## Given information:
[Start of Attachment]

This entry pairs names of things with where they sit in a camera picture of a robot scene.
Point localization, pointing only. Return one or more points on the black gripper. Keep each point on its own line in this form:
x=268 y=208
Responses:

[End of Attachment]
[Start of Attachment]

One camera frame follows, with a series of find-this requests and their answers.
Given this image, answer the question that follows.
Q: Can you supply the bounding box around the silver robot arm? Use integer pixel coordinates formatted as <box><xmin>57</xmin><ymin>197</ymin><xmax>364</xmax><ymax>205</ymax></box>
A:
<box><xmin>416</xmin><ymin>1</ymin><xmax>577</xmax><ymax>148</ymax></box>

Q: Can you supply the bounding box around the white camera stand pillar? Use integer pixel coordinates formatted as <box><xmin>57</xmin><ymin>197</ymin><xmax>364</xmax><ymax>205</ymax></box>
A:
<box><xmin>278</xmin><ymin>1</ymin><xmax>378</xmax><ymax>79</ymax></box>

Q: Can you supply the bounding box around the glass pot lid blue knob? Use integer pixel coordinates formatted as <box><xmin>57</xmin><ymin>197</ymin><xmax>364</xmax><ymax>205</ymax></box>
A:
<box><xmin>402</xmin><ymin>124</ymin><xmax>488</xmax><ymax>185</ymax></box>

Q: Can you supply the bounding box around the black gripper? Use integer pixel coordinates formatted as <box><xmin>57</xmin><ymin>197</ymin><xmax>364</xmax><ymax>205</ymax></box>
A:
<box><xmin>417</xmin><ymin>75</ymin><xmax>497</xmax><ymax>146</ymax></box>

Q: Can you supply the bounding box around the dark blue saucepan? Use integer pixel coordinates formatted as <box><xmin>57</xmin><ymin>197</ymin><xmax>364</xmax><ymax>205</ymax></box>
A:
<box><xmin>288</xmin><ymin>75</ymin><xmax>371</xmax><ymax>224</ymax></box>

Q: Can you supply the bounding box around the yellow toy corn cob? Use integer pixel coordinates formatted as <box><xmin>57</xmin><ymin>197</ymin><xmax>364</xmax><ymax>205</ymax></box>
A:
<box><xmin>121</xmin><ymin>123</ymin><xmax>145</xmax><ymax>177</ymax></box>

[End of Attachment]

## Exercise:
Look for the string "follows" in the data above and return every line that has it.

## Task result:
One camera frame follows, with a series of find-this requests and their answers.
Given this image, answer the question that follows.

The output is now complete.